Dataset section ▸
---
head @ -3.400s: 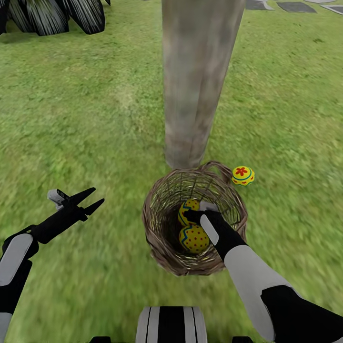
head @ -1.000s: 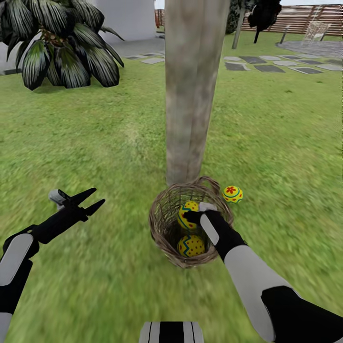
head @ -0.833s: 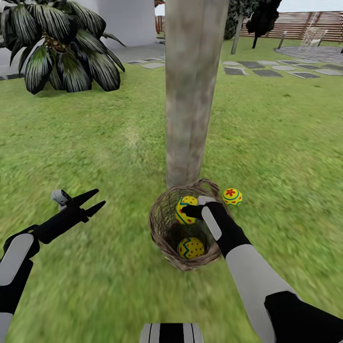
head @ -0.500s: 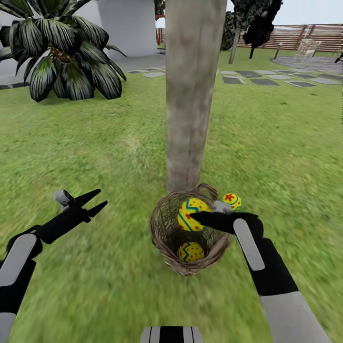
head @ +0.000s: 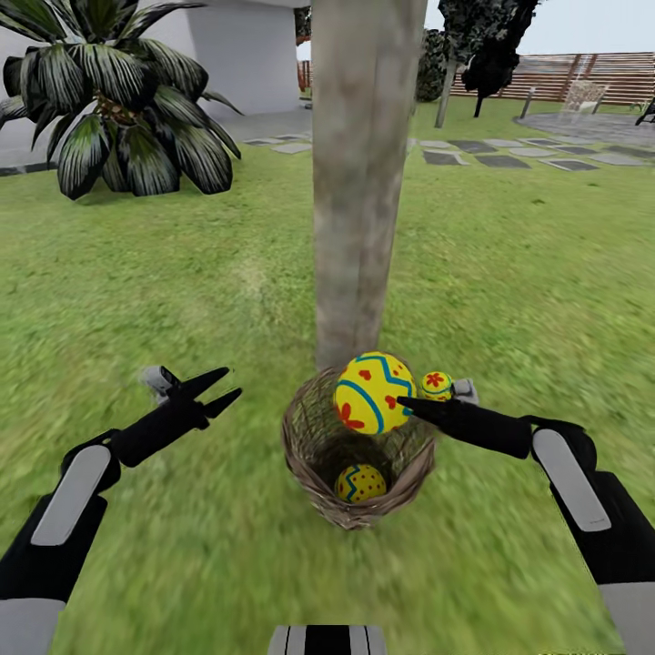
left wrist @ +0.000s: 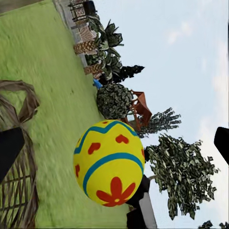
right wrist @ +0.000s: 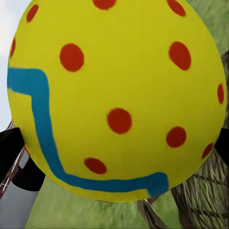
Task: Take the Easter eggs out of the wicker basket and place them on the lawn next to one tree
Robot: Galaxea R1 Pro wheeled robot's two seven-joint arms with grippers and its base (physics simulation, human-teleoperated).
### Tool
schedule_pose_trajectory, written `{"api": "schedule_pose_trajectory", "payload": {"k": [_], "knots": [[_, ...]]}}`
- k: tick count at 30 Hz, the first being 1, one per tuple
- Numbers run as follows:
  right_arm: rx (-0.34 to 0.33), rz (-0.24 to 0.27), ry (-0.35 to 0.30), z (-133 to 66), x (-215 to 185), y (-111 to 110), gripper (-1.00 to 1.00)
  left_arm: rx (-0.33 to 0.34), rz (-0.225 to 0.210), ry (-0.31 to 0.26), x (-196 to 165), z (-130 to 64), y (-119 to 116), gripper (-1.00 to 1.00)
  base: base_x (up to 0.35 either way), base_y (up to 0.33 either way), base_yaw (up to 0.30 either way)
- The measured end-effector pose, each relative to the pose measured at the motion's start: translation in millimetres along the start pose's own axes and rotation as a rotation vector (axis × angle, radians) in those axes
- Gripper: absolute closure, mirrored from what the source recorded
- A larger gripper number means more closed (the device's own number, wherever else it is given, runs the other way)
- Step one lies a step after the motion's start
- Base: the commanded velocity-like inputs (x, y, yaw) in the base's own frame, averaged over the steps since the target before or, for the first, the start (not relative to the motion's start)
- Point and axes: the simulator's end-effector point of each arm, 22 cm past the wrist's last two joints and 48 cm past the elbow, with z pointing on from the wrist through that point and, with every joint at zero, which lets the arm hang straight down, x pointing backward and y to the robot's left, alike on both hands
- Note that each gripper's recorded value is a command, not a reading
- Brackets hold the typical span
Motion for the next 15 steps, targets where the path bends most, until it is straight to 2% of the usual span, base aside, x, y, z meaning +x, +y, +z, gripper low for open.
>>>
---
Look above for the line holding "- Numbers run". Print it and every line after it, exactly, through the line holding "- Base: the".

Solution for this task ▸
- Numbers run as follows:
  right_arm: rx (-0.34 to 0.33), rz (-0.24 to 0.27), ry (-0.35 to 0.30), z (-133 to 66), x (-215 to 185), y (-111 to 110), gripper (-1.00 to 1.00)
  left_arm: rx (-0.33 to 0.34), rz (-0.225 to 0.210), ry (-0.31 to 0.26), x (-196 to 165), z (-130 to 64), y (-119 to 116), gripper (-1.00 to 1.00)
  base: base_x (up to 0.35 either way), base_y (up to 0.33 either way), base_yaw (up to 0.30 either way)
- The measured end-effector pose, each relative to the pose measured at the motion's start: translation in millimetres along the start pose's own axes and rotation as a rotation vector (axis × angle, radians) in those axes
- Gripper: absolute closure, mirrored from what the source recorded
- A larger gripper number means more closed (the device's own number, wherever else it is given, runs the other way)
- Step one lies a step after the motion's start
- Base: the commanded velocity-like inputs (x, y, yaw) in the base's own frame, averaged over the steps since the target before or, for the first, the start (not relative to the motion's start)

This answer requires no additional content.